How the town of Rumilly in Haute-Savoie cleaned its tap water
The Tefal factories may well have made Rumilly (Haute-Savoie) famous, but it is the two silos located a few hundred meters from the town’s stove factory which are the source of the glory of its inhabitants. These midnight blue and denim blue filters aren’t that massive, but they represent the end of a lot of hassle. Daily life in this industrial city located at the foot of the Alps was turned upside down in October 2022 following analyzes pointing to the presence of PFAS, chemical substances, in tap water. For three months, an innovative system has filtered these toxic particles, which are widely used in factories in this town of 15,000 inhabitants. “This is the first installation of this type in France and, to my knowledge, in Europe,” enthuses Christian Heison, in front of the Madrid water table, located to the south of the city. The former mayor with tinted glasses may have lost the municipal by-election last November, but he is not a little proud of the silos he helped to install. There remains a problem, as this ex-air force member himself admits: the solution is not long-lasting, because the activated carbons introduced into the water treatment system to capture these pollutants must be changed regularly. .
In Rumilly, not everyone shares the enthusiasm of the former councilor who assures that PFAS had disappeared from the first analyzes at the end of 2023. “The problem is that studying the water takes two to three weeks, estimates Virgile Benoit, member of Agir ensemble for Rumilly and the Albanian. By the time we have the analyses, it is possible that the activated carbon will no longer work and that the water will be contaminated again by PFAS. » The members of his collective carried out a small experiment before the introduction of this new filtration system: taking blood samples from five Rumillians to measure the level of PFOA, a substance from the PFAS family classified as “carcinogenic for humans” by the Circ. As a result, these levels are at least five times higher than the median concentration of PFOA detected in the French population*.

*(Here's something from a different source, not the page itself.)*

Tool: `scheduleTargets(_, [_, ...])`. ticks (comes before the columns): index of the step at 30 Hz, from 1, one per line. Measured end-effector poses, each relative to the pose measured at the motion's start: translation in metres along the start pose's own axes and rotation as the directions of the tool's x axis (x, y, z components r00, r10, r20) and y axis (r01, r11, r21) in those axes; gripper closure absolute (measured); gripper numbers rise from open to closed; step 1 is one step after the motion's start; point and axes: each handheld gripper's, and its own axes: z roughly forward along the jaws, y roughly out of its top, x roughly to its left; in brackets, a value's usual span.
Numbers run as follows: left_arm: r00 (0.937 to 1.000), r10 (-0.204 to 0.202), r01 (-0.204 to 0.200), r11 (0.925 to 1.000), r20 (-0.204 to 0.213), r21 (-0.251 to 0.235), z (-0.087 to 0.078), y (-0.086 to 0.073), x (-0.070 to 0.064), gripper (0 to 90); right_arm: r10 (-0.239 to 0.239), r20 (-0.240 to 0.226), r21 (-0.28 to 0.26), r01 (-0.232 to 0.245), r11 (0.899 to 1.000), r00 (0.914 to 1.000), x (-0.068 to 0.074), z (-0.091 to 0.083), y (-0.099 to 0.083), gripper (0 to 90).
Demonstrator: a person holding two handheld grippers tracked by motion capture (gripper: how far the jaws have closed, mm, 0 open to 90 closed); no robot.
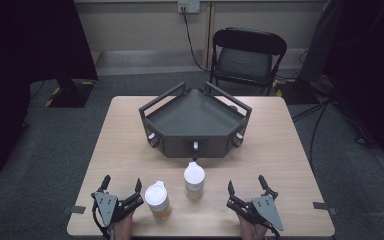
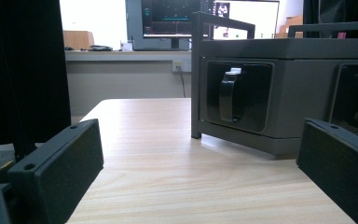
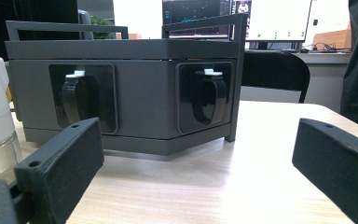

Despite the alert, Virgile Benoit remained faithful to local water. With the smirk of someone who knows that the situation may seem comical, he does not hesitate to suggest some. He remembers the panic caused by the detection of PFAS: “A lot of people started buying water packs, but given the studies on plastic nanoparticles in bottles, not sure that it would be better. » This tall bearded man points to another concern. A few steps from his house, the Chéran river is full of water this winter, but in summer, the watercourse is threatened by drought.
*Esteban 2019 study.
Find the person responsible
Behind his grenadine diabolo and a face displaying natural good nature, Pierre-Emmanuel Litaize is also very upbeat. The Europe Écologie-Les Verts section of the Annecy basin to which he belongs chose to file a complaint against X in mid-January, in the hope of obtaining a response. “It is an approach which allows us to look for the historical culprits of this pollution in a region where old tanneries as well as the Salomon and Tefal factories have used a lot of PFAS in the past,” recalls Pierre-Emmanuel Litaize, EELV member. For the moment, we have treated the consequences of this pollution by purifying the water, but without treating the causes. »
While waiting to one day apply the polluter-pays principle, the amount of the investment to treat water with activated carbon (1.2 million euros) was covered by the public authorities. It will only be from 2026 that a European standard will impose a maximum concentration of PFAS in water and the bill could be hefty for communities that will not be in compliance.